For a longer view, note:
Burg+rob. Theft+forg
1953 5575 13432
1939 3473 12186
1914 1957 13669
1914 and 1939 figues are 5-year running averages, as reproduced in the 1953 return.
The Home Office makes it really easy to count reported crime, with their lovely C20th spreadsheet. But they make it very hard to count what's actually been done about it. Me and some associates were trying to sort out a project to solve that problem, but we didn't get the funding. Ah well.
Posted by: Chris Williams | December 15, 2008 at 12:39 PM
The scale of most crime in Britain pales into verging on trival stuff compared with the recent amounts lost through fraud and systemic failures in the financial system:
http://www.reuters.com/article/governmentFilingsNews/idUSLF6597520081215
But this shouldn't have come as a surprise. Warren Buffett was warning about the hazards of derivatives back in 2003:
http://news.bbc.co.uk/1/hi/business/2817995.stm
For years - years - I've been posting that Free Market Capitalism is a nonsense because what matters to enable the market system to function are protection of property rights by regulations and law enforcement agencies and that we really need to focus on the regulatory reforms needed to enable markets to function better. Naturally, no one took any notice and the near brain-dead went on chanting their usual silly mantra.
Few seem to have the gained essential insight that what can have untoward consequences if a few do it, can have catastrophic systemic consequences if many do the same at about the same time.

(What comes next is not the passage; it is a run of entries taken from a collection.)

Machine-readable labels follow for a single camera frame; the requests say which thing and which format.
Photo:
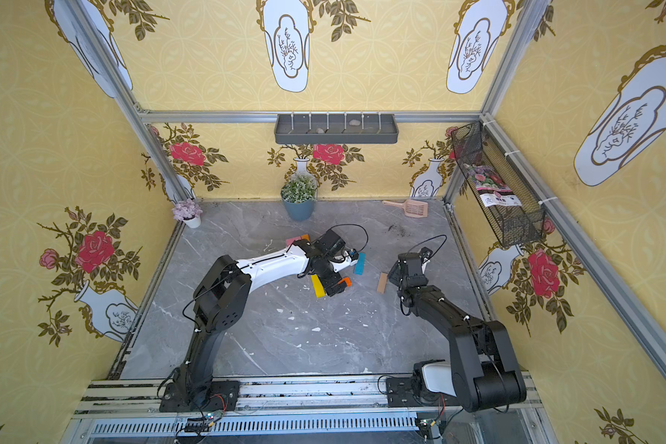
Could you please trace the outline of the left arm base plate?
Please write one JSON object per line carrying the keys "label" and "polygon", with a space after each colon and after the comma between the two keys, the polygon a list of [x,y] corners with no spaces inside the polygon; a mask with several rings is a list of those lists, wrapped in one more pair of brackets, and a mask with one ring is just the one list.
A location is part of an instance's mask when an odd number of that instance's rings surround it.
{"label": "left arm base plate", "polygon": [[170,382],[166,385],[159,412],[231,412],[236,407],[240,389],[238,380],[214,380],[194,388],[181,381]]}

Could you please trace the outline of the natural wood block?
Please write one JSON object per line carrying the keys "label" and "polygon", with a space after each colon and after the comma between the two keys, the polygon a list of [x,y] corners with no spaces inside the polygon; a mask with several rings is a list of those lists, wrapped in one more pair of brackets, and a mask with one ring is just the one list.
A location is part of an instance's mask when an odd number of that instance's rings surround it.
{"label": "natural wood block", "polygon": [[386,292],[387,284],[388,284],[388,274],[381,273],[379,276],[379,283],[377,283],[377,292],[379,294],[384,294]]}

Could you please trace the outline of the yellow block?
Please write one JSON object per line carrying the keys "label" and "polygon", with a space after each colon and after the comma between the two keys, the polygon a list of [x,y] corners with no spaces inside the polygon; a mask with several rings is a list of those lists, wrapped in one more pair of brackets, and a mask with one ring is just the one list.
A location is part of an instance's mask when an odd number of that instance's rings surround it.
{"label": "yellow block", "polygon": [[318,299],[324,298],[326,296],[326,293],[318,275],[312,275],[311,281],[314,288],[314,294],[316,294],[316,298]]}

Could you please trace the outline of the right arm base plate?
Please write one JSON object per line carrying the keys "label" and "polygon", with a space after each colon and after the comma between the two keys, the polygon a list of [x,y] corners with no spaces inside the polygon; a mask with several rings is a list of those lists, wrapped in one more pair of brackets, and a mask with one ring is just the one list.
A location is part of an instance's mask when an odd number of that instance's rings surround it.
{"label": "right arm base plate", "polygon": [[386,377],[385,391],[389,407],[442,407],[460,406],[451,395],[432,392],[422,377],[414,374],[408,377]]}

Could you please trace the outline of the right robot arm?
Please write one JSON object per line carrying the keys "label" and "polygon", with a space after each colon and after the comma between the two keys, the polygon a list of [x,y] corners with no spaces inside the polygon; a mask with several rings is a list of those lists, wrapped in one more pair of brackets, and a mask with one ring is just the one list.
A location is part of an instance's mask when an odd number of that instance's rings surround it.
{"label": "right robot arm", "polygon": [[425,275],[430,260],[427,248],[401,253],[388,280],[397,288],[401,312],[427,321],[448,341],[446,393],[470,413],[522,403],[527,385],[506,327],[467,314],[431,285]]}

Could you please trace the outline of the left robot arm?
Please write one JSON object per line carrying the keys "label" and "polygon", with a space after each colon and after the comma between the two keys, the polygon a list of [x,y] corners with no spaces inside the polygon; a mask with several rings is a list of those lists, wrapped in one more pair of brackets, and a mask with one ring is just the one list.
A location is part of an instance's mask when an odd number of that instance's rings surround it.
{"label": "left robot arm", "polygon": [[192,338],[182,364],[166,379],[161,410],[205,410],[212,399],[226,407],[228,391],[215,387],[214,363],[226,331],[242,319],[252,292],[286,277],[313,276],[319,279],[325,296],[334,296],[352,286],[342,277],[342,270],[357,265],[360,256],[329,229],[315,240],[294,240],[267,255],[240,260],[222,255],[216,259],[192,296]]}

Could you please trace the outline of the teal block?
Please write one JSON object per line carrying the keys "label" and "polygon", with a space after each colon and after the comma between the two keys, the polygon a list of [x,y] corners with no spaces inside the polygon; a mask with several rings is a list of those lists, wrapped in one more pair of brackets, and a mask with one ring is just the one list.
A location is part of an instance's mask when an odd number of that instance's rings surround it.
{"label": "teal block", "polygon": [[364,275],[364,267],[366,266],[366,255],[364,253],[358,253],[358,259],[354,266],[353,273],[358,276]]}

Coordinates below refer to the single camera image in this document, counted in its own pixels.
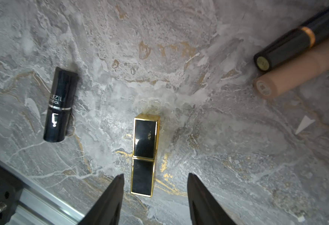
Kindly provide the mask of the black gold square lipstick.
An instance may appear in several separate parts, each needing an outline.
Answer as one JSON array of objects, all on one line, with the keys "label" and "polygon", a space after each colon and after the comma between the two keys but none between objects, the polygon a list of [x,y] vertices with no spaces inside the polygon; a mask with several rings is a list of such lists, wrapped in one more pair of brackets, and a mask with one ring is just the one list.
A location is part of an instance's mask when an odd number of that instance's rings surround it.
[{"label": "black gold square lipstick", "polygon": [[134,118],[131,194],[153,196],[159,129],[159,115],[141,113]]}]

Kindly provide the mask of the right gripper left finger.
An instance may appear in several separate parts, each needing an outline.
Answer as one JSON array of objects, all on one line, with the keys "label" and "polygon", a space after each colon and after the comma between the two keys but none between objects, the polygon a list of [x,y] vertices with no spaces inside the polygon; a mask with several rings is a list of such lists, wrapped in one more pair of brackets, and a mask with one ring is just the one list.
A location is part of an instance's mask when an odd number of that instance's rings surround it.
[{"label": "right gripper left finger", "polygon": [[117,225],[124,184],[124,174],[117,175],[78,225]]}]

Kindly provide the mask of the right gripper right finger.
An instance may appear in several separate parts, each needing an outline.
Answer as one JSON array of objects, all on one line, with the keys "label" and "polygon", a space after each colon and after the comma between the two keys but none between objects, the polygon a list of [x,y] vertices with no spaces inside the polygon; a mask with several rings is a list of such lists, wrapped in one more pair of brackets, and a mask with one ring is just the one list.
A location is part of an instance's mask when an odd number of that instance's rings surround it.
[{"label": "right gripper right finger", "polygon": [[187,191],[193,225],[236,225],[193,173],[188,175]]}]

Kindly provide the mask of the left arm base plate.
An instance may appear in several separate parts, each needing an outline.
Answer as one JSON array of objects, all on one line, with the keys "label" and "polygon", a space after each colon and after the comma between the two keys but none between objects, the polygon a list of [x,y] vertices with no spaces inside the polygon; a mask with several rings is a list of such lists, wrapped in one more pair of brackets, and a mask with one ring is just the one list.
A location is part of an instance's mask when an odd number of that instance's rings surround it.
[{"label": "left arm base plate", "polygon": [[23,188],[22,181],[0,166],[0,225],[15,214]]}]

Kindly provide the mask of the black round lipstick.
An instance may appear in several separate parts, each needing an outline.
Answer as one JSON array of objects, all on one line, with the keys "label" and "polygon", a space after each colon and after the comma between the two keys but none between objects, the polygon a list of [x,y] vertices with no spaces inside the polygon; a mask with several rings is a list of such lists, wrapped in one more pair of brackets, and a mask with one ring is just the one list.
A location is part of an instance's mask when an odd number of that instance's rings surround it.
[{"label": "black round lipstick", "polygon": [[58,143],[65,139],[79,75],[57,67],[48,102],[43,139]]}]

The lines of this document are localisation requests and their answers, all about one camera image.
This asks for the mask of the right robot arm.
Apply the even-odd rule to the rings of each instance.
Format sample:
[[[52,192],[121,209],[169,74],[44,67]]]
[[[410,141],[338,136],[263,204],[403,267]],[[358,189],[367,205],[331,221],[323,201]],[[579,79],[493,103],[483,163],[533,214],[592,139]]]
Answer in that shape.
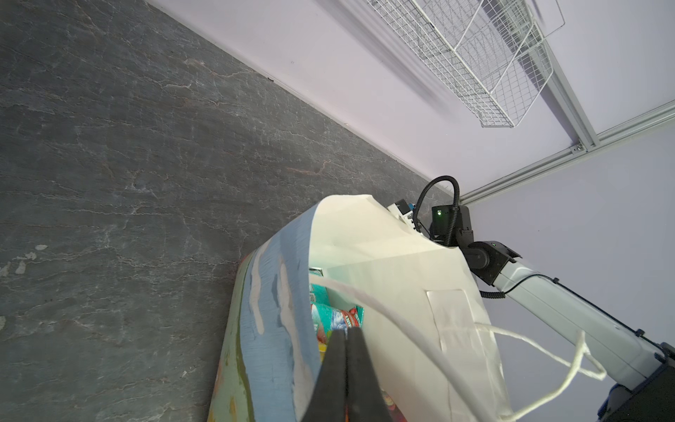
[[[559,279],[534,271],[521,256],[497,241],[476,241],[469,209],[460,203],[460,186],[439,176],[420,193],[448,182],[453,200],[432,208],[432,221],[419,219],[421,202],[400,200],[396,206],[414,230],[435,244],[458,249],[472,274],[490,286],[484,299],[511,298],[568,341],[585,335],[582,352],[589,353],[615,381],[598,411],[600,421],[672,421],[674,419],[674,348],[657,344],[644,332],[622,323]]]

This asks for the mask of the orange Fox's candy bag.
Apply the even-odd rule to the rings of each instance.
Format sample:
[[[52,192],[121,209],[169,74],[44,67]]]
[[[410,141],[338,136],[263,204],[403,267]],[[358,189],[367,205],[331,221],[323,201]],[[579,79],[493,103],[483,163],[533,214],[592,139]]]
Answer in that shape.
[[[381,395],[385,405],[387,406],[388,414],[390,415],[392,421],[407,422],[407,418],[405,418],[404,414],[401,412],[400,408],[394,402],[393,398],[390,397],[390,395],[385,390],[381,392]]]

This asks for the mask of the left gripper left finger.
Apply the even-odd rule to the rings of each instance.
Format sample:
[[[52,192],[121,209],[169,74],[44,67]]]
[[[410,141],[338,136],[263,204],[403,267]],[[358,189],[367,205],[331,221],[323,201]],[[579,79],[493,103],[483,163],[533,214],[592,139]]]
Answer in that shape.
[[[346,421],[346,333],[330,338],[309,407],[302,422]]]

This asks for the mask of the illustrated paper gift bag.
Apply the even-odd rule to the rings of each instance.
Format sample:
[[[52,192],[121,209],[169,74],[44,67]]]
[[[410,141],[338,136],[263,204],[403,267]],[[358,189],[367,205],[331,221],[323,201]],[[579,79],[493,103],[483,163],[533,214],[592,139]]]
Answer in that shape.
[[[312,285],[360,306],[380,387],[409,421],[515,421],[496,336],[460,250],[432,243],[369,195],[332,195],[237,270],[208,417],[299,421],[321,369]]]

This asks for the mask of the Fox's mint blossom candy bag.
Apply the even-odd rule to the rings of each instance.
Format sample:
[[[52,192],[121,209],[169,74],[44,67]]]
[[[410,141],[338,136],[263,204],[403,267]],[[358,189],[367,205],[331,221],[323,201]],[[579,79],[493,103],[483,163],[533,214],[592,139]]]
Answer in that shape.
[[[332,332],[346,332],[352,327],[362,327],[364,309],[358,305],[353,305],[346,311],[332,307],[328,289],[316,284],[309,286],[309,299],[320,360],[323,360]]]

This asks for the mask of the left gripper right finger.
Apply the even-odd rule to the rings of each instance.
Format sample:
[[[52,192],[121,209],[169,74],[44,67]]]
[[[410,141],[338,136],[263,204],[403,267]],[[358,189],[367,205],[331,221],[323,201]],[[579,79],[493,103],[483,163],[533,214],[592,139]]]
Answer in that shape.
[[[380,385],[360,328],[346,335],[346,413],[351,422],[390,422]]]

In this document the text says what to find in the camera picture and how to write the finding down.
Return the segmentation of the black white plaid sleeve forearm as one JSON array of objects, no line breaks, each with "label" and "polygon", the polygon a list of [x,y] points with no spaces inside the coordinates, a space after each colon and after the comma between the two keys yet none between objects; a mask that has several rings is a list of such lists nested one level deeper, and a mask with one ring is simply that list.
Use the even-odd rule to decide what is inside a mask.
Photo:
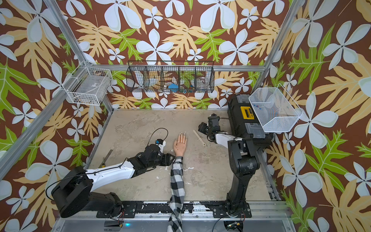
[{"label": "black white plaid sleeve forearm", "polygon": [[171,199],[167,232],[182,232],[182,209],[185,200],[185,187],[183,180],[183,158],[176,157],[171,169]]}]

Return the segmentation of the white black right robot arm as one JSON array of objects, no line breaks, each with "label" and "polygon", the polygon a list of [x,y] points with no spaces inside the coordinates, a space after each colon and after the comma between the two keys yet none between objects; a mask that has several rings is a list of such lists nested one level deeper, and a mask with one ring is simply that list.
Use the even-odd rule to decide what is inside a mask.
[{"label": "white black right robot arm", "polygon": [[198,128],[199,132],[207,136],[208,141],[228,149],[229,164],[233,172],[231,189],[227,193],[226,201],[222,206],[215,208],[214,217],[237,217],[245,214],[250,218],[246,191],[251,178],[260,168],[254,143],[222,131],[219,121],[218,115],[211,114],[208,117],[208,122],[202,122]]}]

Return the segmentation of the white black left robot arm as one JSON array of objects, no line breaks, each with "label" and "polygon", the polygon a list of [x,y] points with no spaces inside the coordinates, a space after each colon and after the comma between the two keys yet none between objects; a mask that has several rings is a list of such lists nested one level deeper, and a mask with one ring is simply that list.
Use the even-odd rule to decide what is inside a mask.
[{"label": "white black left robot arm", "polygon": [[113,218],[124,212],[123,202],[117,194],[97,193],[105,185],[137,177],[158,166],[170,166],[172,154],[164,154],[158,145],[148,145],[144,152],[112,166],[71,170],[51,191],[60,216],[71,217],[81,211],[96,211],[99,218]]}]

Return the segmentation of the mannequin hand with painted nails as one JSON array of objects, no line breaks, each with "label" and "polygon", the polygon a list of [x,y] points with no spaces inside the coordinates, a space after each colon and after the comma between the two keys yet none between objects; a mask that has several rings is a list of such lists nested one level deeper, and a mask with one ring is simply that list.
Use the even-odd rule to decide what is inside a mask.
[{"label": "mannequin hand with painted nails", "polygon": [[178,138],[174,141],[174,152],[176,157],[183,157],[186,151],[187,137],[181,132]]}]

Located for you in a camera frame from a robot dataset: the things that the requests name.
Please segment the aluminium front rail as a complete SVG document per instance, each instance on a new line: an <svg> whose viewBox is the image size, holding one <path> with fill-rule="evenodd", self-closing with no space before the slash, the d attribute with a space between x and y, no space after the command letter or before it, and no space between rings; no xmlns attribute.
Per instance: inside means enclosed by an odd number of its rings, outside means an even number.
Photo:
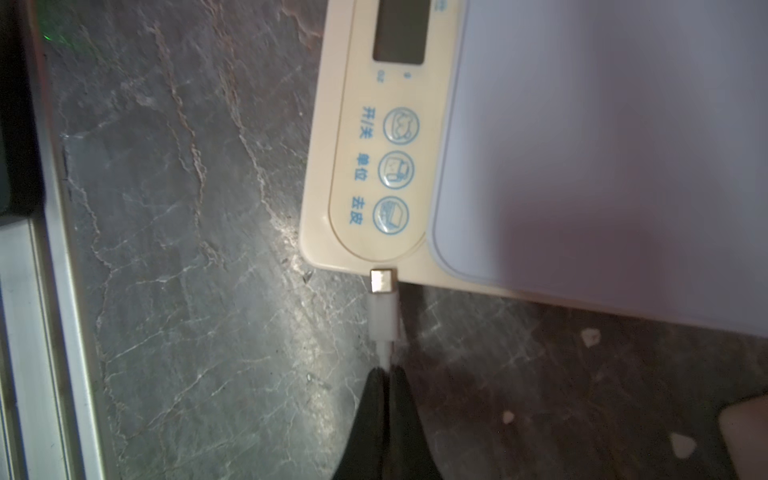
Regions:
<svg viewBox="0 0 768 480"><path fill-rule="evenodd" d="M1 471L108 479L98 365L33 1L1 5Z"/></svg>

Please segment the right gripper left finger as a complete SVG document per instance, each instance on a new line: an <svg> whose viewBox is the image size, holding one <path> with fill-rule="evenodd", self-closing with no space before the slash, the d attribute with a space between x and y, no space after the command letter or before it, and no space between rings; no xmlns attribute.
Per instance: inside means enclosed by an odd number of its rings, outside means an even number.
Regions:
<svg viewBox="0 0 768 480"><path fill-rule="evenodd" d="M387 436L387 373L367 378L341 460L332 479L381 479Z"/></svg>

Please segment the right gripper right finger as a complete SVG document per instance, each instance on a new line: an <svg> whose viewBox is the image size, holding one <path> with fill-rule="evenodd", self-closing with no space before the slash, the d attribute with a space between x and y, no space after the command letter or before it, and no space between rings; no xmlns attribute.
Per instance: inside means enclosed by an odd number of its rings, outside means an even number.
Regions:
<svg viewBox="0 0 768 480"><path fill-rule="evenodd" d="M387 479L442 480L404 369L389 372Z"/></svg>

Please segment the blue top kitchen scale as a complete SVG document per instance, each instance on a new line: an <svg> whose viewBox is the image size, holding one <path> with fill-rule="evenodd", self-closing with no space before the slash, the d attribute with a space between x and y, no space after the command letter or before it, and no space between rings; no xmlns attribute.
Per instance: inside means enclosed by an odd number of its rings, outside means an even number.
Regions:
<svg viewBox="0 0 768 480"><path fill-rule="evenodd" d="M313 266L767 333L763 1L332 1Z"/></svg>

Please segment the pink charger adapter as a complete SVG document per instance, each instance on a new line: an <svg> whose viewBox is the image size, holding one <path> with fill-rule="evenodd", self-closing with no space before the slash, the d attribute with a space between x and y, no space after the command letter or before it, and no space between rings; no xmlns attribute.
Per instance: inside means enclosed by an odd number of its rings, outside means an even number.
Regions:
<svg viewBox="0 0 768 480"><path fill-rule="evenodd" d="M767 480L767 396L726 407L718 422L738 478Z"/></svg>

The glaring UK example of systemic failure was Northern Rock: I can draw down my account with a bank and there's no problem but if many depositers with that bank try to do the same thing at the same time then the bank collapses.
Besides that, there's nothing actually illegal about banks offering 125% mortgages to folks who can't afford to repay the mortgages. Sensible banks intent on protecting their shareholders' interests don't do that but - as we've seen - not all banks have sensible managers and directors and that can have dire systemic consequences.
Judging by his reported comments in the news today, these basic insights seem to have eluded David Cameron.
Posted by: Bob B | December 15, 2008 at 03:34 PM
By chance, on the BBC website I've just come across this mapping of where over 70 teenagers in Britain have been violently killed during this past year:
http://news.bbc.co.uk/1/hi/uk/7777963.stm
Posted by: Bob B | December 15, 2008 at 09:57 PM
"What matters is what works" is still true, but you must define what you want to work. For this ultra-cynical government, "what works" is what they think helps to get them re-elected. Period.